Your reply must be the number of lines in the entries that hold the word "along", and nothing else.

-- DATASET RECORDS --
◇ ◇ ◇

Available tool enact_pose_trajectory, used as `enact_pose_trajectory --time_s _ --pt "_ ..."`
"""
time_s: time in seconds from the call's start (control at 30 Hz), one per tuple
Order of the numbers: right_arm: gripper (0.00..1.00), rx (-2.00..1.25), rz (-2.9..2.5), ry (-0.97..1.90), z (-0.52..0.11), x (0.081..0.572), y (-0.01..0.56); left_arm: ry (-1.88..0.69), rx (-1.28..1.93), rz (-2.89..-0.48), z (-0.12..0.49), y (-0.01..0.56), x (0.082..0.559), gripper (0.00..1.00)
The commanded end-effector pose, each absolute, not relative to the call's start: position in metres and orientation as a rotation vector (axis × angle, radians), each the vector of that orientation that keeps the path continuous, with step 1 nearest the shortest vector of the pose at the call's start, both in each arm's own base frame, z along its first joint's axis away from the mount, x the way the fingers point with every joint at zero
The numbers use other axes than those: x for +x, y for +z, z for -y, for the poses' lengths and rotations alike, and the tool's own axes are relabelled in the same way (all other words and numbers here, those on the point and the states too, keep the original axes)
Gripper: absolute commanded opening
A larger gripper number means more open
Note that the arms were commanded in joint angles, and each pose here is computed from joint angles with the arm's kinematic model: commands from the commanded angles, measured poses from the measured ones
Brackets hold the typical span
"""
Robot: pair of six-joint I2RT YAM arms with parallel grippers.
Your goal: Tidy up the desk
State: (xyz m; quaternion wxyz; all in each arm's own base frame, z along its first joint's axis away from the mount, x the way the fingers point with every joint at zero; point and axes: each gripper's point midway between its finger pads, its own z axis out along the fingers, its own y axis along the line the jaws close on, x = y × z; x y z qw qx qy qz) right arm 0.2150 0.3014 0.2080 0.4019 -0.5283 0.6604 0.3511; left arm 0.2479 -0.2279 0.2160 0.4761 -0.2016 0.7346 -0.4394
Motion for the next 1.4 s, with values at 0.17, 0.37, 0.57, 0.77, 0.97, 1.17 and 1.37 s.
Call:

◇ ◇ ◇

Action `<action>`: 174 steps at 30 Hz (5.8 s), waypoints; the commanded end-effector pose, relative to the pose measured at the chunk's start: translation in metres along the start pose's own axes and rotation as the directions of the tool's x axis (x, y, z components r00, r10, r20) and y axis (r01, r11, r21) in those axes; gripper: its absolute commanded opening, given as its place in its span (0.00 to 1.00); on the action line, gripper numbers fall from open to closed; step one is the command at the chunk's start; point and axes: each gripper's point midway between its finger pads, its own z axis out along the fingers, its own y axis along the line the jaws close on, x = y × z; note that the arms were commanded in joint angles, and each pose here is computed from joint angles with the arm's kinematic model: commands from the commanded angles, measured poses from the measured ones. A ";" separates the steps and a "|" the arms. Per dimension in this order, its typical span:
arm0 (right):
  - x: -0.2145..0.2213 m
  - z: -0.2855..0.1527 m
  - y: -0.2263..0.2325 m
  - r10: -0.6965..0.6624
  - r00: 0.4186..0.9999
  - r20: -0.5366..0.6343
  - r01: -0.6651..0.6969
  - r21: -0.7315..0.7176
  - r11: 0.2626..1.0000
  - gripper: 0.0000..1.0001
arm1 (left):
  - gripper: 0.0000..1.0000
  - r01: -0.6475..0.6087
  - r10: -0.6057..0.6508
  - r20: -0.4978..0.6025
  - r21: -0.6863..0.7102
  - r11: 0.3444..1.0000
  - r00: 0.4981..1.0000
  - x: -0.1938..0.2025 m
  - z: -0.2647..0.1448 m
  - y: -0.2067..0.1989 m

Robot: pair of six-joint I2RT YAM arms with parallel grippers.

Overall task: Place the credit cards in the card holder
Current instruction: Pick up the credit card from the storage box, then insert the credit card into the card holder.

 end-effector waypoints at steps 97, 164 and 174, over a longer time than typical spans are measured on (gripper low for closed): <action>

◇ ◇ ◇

-- EXPECTED ANSWER --
3